(Given information)
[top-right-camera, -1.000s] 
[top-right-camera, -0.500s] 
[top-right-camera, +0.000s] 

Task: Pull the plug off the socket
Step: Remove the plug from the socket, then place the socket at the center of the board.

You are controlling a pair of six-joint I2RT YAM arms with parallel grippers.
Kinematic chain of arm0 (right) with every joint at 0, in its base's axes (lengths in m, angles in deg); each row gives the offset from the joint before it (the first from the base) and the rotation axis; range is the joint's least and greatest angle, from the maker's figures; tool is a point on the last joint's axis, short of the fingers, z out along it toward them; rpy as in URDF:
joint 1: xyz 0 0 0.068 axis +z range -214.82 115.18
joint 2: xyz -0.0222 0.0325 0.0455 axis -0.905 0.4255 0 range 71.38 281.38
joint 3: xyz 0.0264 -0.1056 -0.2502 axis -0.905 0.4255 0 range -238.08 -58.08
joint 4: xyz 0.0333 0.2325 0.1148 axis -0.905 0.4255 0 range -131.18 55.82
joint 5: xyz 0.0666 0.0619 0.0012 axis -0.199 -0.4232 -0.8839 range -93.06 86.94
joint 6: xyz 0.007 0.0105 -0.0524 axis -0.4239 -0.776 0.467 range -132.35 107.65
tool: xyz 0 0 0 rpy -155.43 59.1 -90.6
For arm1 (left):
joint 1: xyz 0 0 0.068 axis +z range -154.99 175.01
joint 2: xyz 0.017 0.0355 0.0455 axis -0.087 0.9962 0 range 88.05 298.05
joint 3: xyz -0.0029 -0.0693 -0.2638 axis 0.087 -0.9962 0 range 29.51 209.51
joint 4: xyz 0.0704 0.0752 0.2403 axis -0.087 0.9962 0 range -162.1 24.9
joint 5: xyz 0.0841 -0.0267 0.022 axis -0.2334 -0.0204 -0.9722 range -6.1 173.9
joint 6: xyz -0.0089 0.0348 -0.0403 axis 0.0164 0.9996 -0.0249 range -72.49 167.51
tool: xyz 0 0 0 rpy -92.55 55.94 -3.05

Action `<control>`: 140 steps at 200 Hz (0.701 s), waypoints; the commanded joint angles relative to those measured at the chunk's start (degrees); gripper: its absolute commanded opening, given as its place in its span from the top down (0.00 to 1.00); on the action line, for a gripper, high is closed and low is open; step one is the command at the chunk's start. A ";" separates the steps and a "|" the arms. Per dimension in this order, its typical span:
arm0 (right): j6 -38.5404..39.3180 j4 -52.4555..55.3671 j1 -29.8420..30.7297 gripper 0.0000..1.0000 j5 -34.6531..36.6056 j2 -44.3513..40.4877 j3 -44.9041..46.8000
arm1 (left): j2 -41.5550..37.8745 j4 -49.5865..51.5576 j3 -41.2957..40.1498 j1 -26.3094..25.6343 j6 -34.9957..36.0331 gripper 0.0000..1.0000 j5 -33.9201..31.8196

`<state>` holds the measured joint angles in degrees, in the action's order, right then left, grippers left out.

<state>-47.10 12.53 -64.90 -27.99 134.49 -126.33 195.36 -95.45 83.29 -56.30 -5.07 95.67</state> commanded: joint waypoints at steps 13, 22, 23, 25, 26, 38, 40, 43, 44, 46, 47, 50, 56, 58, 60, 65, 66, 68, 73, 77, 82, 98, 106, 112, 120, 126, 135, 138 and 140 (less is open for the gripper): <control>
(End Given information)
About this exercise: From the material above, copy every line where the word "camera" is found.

Output for this task:
[top-right-camera, -1.000s] 
[top-right-camera, -0.500s] 
[top-right-camera, +0.000s] 

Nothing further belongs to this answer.